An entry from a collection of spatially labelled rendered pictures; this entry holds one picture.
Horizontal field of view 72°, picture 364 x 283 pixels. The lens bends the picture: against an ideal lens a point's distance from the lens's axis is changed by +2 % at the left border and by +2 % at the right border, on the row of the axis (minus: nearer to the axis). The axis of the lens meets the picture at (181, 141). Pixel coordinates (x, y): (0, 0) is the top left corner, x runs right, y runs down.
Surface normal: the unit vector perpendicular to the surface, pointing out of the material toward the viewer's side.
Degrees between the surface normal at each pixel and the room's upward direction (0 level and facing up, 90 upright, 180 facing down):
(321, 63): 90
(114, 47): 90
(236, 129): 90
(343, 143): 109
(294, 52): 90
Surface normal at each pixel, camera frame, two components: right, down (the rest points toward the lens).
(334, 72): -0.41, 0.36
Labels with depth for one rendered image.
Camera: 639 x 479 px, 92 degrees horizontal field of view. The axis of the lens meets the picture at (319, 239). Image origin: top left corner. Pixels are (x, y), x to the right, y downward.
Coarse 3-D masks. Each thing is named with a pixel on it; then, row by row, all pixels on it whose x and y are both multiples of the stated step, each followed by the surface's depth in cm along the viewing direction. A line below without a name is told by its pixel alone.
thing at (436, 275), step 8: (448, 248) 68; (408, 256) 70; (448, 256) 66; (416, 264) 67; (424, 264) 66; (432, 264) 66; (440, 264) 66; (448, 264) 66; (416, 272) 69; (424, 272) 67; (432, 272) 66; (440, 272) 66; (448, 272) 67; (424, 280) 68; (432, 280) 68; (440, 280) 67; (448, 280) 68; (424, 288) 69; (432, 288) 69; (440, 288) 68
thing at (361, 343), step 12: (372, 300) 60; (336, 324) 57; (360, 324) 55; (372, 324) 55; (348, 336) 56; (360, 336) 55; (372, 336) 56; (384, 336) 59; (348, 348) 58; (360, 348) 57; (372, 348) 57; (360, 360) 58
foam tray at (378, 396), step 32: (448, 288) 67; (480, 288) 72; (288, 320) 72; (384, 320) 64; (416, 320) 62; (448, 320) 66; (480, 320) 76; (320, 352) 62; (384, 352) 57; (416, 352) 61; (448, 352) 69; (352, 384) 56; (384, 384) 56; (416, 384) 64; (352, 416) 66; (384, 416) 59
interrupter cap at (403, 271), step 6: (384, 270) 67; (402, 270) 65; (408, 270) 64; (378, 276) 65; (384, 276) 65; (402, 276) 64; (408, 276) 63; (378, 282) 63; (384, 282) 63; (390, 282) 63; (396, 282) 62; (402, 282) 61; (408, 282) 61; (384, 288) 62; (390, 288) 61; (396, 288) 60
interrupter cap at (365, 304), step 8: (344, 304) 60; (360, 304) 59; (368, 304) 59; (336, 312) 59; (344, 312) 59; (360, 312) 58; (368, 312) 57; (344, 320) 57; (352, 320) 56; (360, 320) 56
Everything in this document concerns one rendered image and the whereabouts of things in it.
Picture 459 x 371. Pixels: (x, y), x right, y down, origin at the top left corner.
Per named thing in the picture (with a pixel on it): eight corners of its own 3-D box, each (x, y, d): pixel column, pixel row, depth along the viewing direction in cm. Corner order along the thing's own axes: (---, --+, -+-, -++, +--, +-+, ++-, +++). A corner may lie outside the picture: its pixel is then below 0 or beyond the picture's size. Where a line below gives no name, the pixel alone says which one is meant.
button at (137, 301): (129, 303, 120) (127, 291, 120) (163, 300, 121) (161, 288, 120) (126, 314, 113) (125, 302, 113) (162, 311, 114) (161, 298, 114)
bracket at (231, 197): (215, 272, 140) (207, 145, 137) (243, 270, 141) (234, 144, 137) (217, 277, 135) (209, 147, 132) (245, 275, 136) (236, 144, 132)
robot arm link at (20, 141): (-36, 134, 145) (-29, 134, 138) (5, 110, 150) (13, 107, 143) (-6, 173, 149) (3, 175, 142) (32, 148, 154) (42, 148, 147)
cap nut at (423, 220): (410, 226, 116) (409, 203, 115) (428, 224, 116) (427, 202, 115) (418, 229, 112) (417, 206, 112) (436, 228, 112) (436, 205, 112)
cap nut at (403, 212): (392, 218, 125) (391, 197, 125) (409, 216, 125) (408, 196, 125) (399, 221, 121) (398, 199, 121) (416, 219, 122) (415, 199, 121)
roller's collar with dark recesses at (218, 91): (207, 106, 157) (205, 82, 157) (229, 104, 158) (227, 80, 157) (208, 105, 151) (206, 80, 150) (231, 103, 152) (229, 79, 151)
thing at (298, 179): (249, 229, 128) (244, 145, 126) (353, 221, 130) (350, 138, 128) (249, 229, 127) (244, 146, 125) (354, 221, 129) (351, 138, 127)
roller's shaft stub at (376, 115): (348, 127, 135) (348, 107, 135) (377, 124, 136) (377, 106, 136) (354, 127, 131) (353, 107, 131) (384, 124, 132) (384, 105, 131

++++++++

Brief: For the records above, state how many lines contain "field", and nothing more.

Exercise response: 2